*Available data*:
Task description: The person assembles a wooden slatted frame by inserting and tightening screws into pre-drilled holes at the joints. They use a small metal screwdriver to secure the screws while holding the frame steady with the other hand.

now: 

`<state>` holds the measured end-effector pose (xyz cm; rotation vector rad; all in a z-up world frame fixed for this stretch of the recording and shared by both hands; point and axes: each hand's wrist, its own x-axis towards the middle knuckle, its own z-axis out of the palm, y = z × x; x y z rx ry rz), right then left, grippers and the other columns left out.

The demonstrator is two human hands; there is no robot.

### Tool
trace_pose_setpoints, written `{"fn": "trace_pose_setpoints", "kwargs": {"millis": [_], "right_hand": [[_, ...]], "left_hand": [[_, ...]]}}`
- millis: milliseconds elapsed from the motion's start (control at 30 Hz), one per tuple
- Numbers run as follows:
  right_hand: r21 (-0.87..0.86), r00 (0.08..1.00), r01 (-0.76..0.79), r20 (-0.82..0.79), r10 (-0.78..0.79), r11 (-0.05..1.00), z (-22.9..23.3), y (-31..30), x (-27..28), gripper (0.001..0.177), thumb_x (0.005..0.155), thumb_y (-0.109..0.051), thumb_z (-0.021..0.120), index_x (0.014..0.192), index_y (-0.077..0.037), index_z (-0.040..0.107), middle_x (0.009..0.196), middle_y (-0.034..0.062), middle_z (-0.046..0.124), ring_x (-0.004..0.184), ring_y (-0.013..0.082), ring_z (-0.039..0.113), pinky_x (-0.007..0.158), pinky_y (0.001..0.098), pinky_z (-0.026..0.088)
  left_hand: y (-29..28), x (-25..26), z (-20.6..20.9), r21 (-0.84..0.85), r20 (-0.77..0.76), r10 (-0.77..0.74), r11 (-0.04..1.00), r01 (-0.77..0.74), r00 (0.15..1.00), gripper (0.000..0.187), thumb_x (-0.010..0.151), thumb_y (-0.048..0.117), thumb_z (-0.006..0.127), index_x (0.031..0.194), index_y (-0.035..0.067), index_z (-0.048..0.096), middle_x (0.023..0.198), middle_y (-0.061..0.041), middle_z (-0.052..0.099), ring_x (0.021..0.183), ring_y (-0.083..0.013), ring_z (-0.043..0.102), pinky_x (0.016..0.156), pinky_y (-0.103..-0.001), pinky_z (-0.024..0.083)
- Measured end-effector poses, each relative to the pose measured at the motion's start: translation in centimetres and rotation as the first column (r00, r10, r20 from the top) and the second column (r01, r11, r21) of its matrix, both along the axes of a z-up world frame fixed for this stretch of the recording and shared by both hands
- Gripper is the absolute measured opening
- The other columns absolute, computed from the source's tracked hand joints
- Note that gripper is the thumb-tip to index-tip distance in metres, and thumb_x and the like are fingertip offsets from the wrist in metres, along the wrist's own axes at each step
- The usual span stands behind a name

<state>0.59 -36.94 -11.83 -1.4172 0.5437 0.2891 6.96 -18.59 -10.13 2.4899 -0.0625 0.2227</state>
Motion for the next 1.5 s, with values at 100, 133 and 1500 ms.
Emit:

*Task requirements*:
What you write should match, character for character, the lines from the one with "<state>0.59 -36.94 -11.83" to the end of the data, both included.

*Exercise result*:
<state>0.59 -36.94 -11.83 -1.4172 0.5437 0.2891 6.96 -18.59 -10.13 2.4899 -0.0625 0.2227</state>
Motion for the next 1.5 s, with values at 100, 133 and 1500 ms.
Emit:

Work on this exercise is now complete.